More like fucking stupid.

“But basically, yeah – it makes no sense,” he continued.

“It makes perfect sense. I still have bad blood with Rodrigo Alvarez – you think he’s forgotten that?”

I’d rearranged Rodrigo’s face back in the day, which had put me in Chino for three years – not to mention on Rodrigo’s permanent shitlist. Now he was the Santa Muertes’ Sergeant-at-Arms. Even though the Riders had negotiated a peace treaty with them when I became president, Rodrigo was never going to forgive or forget. He was just biding his time.

“If you guys have such bad blood,” Dan asked, “then why the hell would a couple of Santa Muertes walk into a club with the Riders’ President, VP, and Sergeant-at-Arms all in the same place, and then only shoot some little pissant new guy? ‘Scuse my talkin’ about your friend that way.”

For a second I got angry at him for referring to Benjy as a pissant.

Then I felt a pang of conscience that I’d totally forgotten about Benjy in the chaos of the last few days. I need to go to the hospital and check on him…
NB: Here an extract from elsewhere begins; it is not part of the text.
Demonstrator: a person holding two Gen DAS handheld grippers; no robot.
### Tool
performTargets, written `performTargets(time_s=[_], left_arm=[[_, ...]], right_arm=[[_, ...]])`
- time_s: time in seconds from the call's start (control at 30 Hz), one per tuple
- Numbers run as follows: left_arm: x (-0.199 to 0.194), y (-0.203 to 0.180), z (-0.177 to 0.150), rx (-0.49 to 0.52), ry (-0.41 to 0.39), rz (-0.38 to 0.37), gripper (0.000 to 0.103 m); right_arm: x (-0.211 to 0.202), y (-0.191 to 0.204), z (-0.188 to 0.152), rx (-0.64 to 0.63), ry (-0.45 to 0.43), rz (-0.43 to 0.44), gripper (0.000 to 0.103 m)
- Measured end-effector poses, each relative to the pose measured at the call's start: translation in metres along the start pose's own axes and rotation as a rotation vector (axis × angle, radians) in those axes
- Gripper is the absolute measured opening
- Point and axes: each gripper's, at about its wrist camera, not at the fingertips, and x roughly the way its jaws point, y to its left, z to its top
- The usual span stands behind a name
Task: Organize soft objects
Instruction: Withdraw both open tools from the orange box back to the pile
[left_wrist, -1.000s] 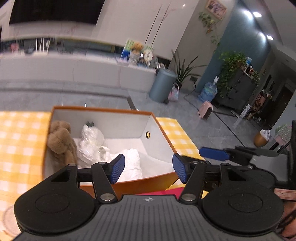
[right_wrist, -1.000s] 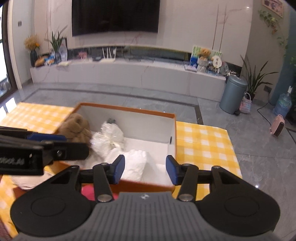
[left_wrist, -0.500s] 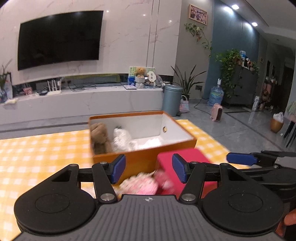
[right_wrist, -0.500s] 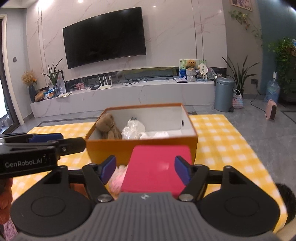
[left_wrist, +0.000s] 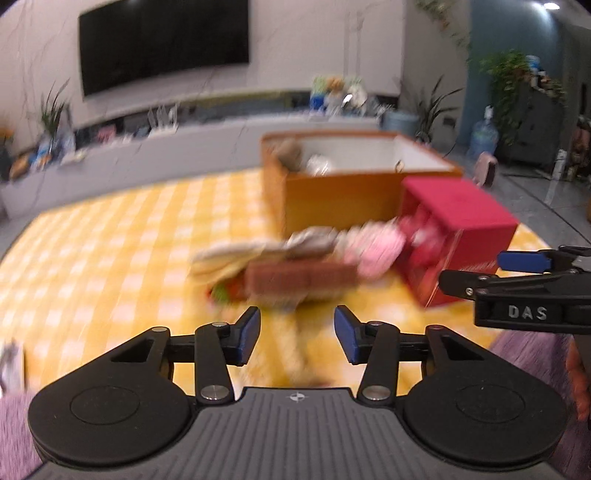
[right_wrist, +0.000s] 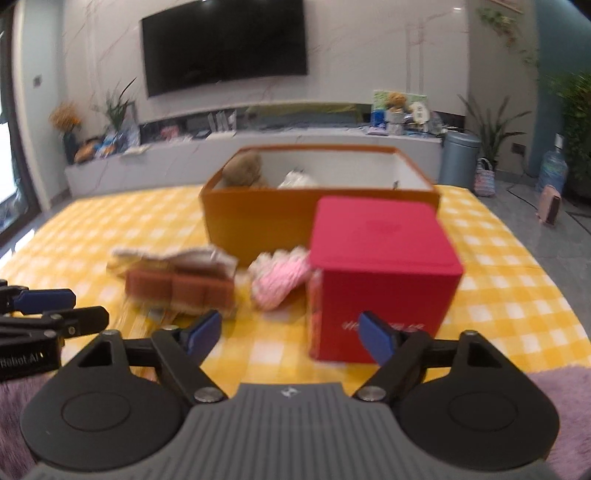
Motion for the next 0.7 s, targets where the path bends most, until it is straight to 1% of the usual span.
performTargets(time_s=[0.1, 0.17, 0.23, 0.3, 0.33, 0.37, 0.43, 0.57, 0.7], left_arm=[[0.004, 0.019, -0.012, -0.049, 0.046, 0.015, 0.048], [0.004, 0.027, -0.014, -0.076, 0.051, 0.024, 0.048], [0.005, 0.035, -0.016, -0.108, 0.053, 0.009, 0.048], [0.006, 0.041, -0.018, -0.131, 0.062, -0.009, 0.047], [0.009, 0.042, -0.017, -0.133, 0.076, -0.024, 0.043], [0.011, 0.044, -0.016, -0.133, 0.086, -0.038, 0.043], [0.015, 0.044, -0.017, -0.13, 0.097, -0.052, 0.043], [0.021, 0.043, -0.01, -0.113, 0.091, -0.038, 0.043], [0.029, 0.048, -0.001, -0.106, 0.091, -0.019, 0.043]], right_arm=[[0.008, 0.009, -0.003, -0.045, 0.043, 0.023, 0.083], [0.011, 0.013, -0.004, -0.049, 0.063, 0.045, 0.083], [0.012, 0.015, -0.004, -0.046, 0.069, 0.063, 0.081], [0.015, 0.017, -0.005, -0.046, 0.072, 0.076, 0.076], [0.017, 0.018, -0.005, -0.049, 0.075, 0.076, 0.072], [0.018, 0.02, -0.005, -0.051, 0.079, 0.081, 0.07], [0.023, 0.024, -0.003, -0.059, 0.084, 0.097, 0.07], [0.033, 0.039, 0.006, -0.129, 0.075, 0.14, 0.07], [0.046, 0.047, 0.021, -0.182, 0.063, 0.164, 0.065]])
Finally, I realized that what Dan had asked was a damn good question.

“Say it was a hit,” Dan continued. “Why would they send in the JV team? If they wanted to take you guys out, they would have used a dozen heavy hitters with machineguns. But they didn’t. They sent in two retards, one who got himself shot right away, and the other – ”

Dan caught himself before he spoke the truth out loud.

Instead, he just chuckled. “Well, I guess the other one got away, so he wasn’t too much of a retard.”

Despite being a loathsome asshole, Dan had a good point: if the Santa Muerte brass had been behind last Friday night, why the fuck had they wasted a prime opportunity to assassinate me, Lou, and Kade? And why had they sent in a couple of jack-offs to do the job?

Dan shook his head. “Mark my words, they were just two guys who got a wild hair up their ass. Probably high on somethin’. That, and just plain stupid enough to stumble into the wrong fuckin’ titty bar.”

Stumble into the wrong fuckin’ titty bar.